今度こそキョウスケのやつも後を追ってくることはなかった。


お嬢の病室に向かおうとすると


「弟よ、もう内緒話は終わったかい?」


階段の影からのっそり衛が姿を現し、まったく予想もしていなかったヤツの登場に俺はびっくりして思わず足を止めた。


「衛…いつからここに?」


聞かれてマズい話はしていないし、どうせ衛が聞いてたって大した興味なんて湧かないだろうが。


それでも…俺どころかキョウスケも気づかなかったようで


ちらりと後ろを振り返ると、キョウスケも同じように目を開いてその場で固まっていた。


「少し前だよ。ふふっ


君たちはいつの間にそんなに仲良くなったのか、是非♪知りたいね」


衛が興味を持ったのは違う種類のもので


「人間のコミュニケーション能力について考えていたところですよ。


そもそもコミュニケーションとは発信と応答という観点から見た場合、ある個体の…」


衛はつらつらと説明してきたが


「ああ、もういい。

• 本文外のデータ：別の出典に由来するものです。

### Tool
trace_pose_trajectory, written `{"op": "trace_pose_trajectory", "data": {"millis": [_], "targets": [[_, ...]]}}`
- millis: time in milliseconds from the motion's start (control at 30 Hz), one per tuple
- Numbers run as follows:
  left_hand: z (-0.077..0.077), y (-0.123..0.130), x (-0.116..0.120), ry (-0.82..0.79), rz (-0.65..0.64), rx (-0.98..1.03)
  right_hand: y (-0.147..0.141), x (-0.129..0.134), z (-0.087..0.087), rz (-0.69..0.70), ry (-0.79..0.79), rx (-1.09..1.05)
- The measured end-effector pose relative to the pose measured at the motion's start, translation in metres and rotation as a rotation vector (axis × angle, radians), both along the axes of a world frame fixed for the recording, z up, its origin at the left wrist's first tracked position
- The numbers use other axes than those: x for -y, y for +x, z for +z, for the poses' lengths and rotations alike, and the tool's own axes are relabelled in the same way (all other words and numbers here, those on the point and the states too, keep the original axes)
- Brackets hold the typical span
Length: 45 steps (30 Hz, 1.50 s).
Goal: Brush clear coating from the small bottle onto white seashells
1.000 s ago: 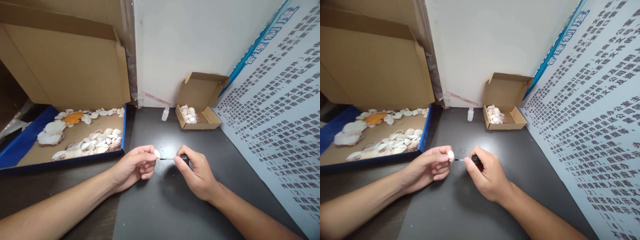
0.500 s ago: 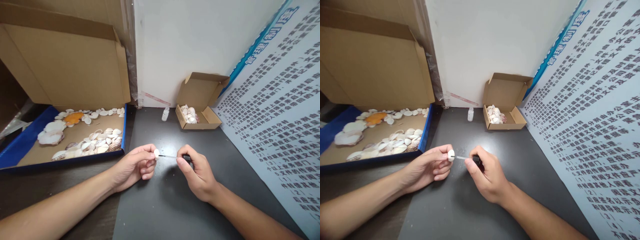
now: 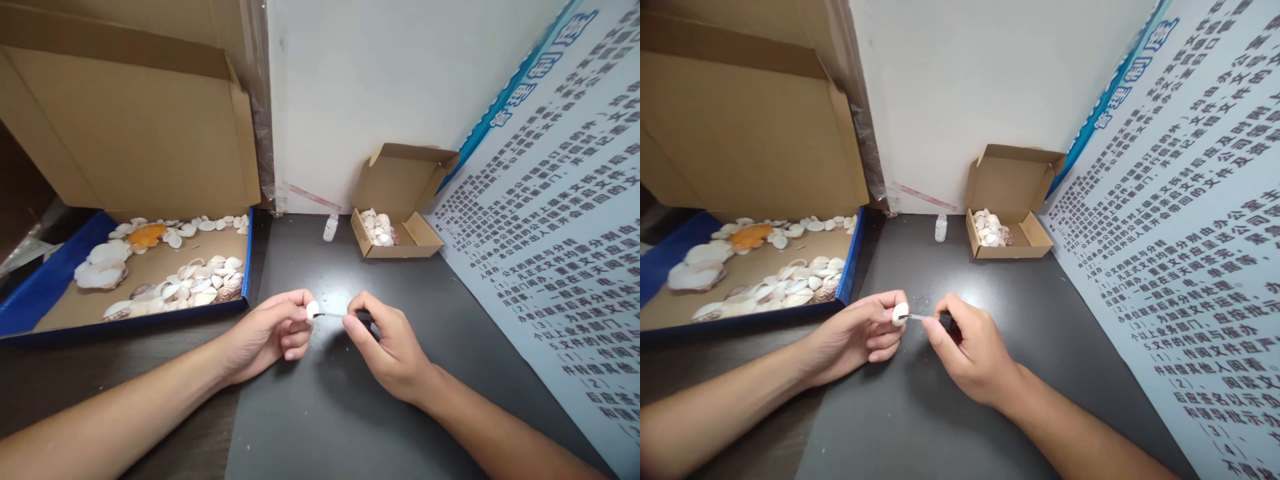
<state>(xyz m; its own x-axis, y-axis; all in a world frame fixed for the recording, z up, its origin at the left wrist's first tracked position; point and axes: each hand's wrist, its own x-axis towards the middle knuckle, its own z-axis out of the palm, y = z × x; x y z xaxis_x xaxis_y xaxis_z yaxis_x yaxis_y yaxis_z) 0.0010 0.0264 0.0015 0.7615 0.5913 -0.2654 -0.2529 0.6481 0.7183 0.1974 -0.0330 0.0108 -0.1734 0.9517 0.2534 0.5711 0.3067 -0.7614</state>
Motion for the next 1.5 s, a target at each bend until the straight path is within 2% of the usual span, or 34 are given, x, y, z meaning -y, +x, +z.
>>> {"op": "trace_pose_trajectory", "data": {"millis": [133, 367, 533, 700, 900, 1067, 1200, 1367, 1500], "targets": [[-0.0012, 0.0005, 0.0000, 0.005, 0.008, -0.013, 0.0004, -0.0023, -0.0011, -0.067, 0.010, 0.010], [-0.0022, 0.0003, -0.0003, 0.014, -0.007, -0.012, 0.0009, -0.0012, -0.0021, 0.021, -0.021, -0.051], [-0.0030, 0.0001, 0.0001, 0.032, -0.009, -0.016, 0.0008, -0.0015, -0.0011, -0.054, -0.001, -0.025], [-0.0026, 0.0005, 0.0022, 0.077, -0.028, -0.050, 0.0006, -0.0003, -0.0005, 0.040, 0.001, -0.055], [-0.0006, 0.0015, 0.0027, 0.127, -0.056, -0.066, 0.0001, -0.0023, 0.0011, -0.091, 0.021, -0.010], [-0.0010, 0.0012, 0.0031, 0.143, -0.063, -0.081, 0.0012, 0.0004, 0.0020, -0.057, 0.046, -0.078], [-0.0025, 0.0010, 0.0033, 0.157, -0.076, -0.081, 0.0013, 0.0004, -0.0003, 0.007, 0.017, -0.046], [-0.0032, 0.0012, 0.0035, 0.179, -0.080, -0.091, 0.0005, -0.0029, 0.0004, -0.112, 0.036, 0.003], [-0.0042, 0.0009, 0.0033, 0.191, -0.093, -0.086, 0.0005, -0.0022, 0.0017, -0.097, 0.049, -0.032]]}}
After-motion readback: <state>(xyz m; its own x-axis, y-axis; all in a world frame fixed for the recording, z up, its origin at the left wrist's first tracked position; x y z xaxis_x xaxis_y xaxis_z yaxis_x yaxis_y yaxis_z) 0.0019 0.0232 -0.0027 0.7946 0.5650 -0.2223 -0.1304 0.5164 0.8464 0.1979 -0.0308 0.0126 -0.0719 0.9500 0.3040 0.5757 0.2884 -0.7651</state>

分かった」


俺は手を挙げて衛の言葉を遮った。


やっぱこいつはこいつだ。


真面目に付き合うほど時間の無駄な使い方はない。


俺はさっさと歩きだしたが


「ああ、それと。お嬢さんが先ほどお目覚めになられましたよ」


衛があたかもついでのようにさらりと言い、



「お前は!!大事なことを早く言え!」



俺は怒鳴り声を挙げて肩を怒らせ病室に向かった。